Впрочем, ради справедливости должен заметить, что такое не совсем чуткое отношение к вызванным людям было, пожалуй, только в Управлении кадров. Там действительно наблюдались какая-то нервозность и не всегда объективное отношение к человеку. И можно понять кадровиков: большое начальство в первую очередь спрашивало с них за политработников...
Что же касается других управлений и отделов, то там была, как мне показалось, деловая, рабочая обстановка. В ПУР подбирались опытные, знающие свое дело товарищи, и руководство политической работой в армии, несмотря ни на что, не прерывалось ни на один день.

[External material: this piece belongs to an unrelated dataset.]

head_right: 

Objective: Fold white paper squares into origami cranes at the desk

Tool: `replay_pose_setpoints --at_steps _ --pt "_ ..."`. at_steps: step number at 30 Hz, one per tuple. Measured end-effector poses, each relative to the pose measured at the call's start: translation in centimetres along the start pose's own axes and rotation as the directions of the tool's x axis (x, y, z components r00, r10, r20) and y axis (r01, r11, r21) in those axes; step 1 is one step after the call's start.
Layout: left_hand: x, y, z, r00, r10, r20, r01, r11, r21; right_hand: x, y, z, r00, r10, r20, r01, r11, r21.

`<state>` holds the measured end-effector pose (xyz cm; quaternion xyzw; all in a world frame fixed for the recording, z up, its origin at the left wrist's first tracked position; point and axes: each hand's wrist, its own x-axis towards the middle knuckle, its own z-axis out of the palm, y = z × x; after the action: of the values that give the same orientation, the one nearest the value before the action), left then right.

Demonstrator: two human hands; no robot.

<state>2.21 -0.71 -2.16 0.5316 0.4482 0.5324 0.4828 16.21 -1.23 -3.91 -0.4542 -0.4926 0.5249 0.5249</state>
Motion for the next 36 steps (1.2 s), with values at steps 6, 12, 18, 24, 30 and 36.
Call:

В конечном итоге в одном из управлений меня попросили составить подробный отчет о боевой деятельности наших летчиков-добровольцев в Китае. Там же я узнал, что все возвращающиеся из правительственной командировки досрочно повышались в воинском звании. Жигарев и Рычагов, например, стали комдивами, Благовещенский и Полынин — полковниками. Военный комиссар, однако, не был удостоен такой чести.
— Тут какое-то недоразумение, — утешали меня товарищи. — Уверены, что и вам присвоят звание. На всякий случай выписываем отпускное удостоверение как [86] бригадному комиссару. Вот вам с женой путевки в санаторий Фабрициуса, поезжайте отдыхать.
Но оптимизм товарищей не оправдался. Очередное звание я получил только при назначении комиссаром авиационной бригады в Ленинградском военном округе.
После отпуска я снова прибыл в Москву. Попов повел меня к заместителю начальника ПУРа Ф. Ф. Кузнецову. Видимо, за время моего отсутствия были досконально проверены мои связи. Разговор на этот раз носил совсем иной характер. Ф. Ф. Кузнецов подробно расспросил о китайских делах, о наших летчиках и вообще оказал весьма любезный прием.
— Что касается вашей будущей работы, — сказал он, — то мы решили предложить вам должность комиссара 14-й истребительной авиабригады.
За всю свою военную жизнь я ни у кого не просил ни должностей, ни званий и ни от какой работы не отказывался. Поэтому ответил просто:
— Я готов, — и поднялся, чтобы уходить.
— Постой, — жестом остановил меня Кузнецов, переходя в разговоре на дружеское "ты". — Хоть бы спросил, где эта бригада находится и что собой представляет.
Снова усадил меня в кресло и начал рассказывать. Бригады фактически пока еще нет. Создается она из разных полков на границе с Прибалтикой.
— О бдительности не забывай, — посоветовал напоследок Ф. Ф. Кузнецов. — Помни, под боком граница.
По этой части, как говорится, я был в курсе дела. На мировой арене шла острейшая классовая борьба двух миров, борьба диаметрально противоположных идеологий.
За год заграничной командировки я несколько отстал от событий, которые происходили в армии. Поэтому в орготделе меня ознакомили со всеми последними приказами и директивами, рассказали, чем сейчас живут войска. В отделе пропаганды дали программу политических занятий и марксистско-ленинской учебы.
— А вот это специально подобрал для тебя, — сказал Веселов, вручая мне перевязанную бечевкой стопку книг и брошюр. — Тут найдешь все необходимое по воинскому воспитанию.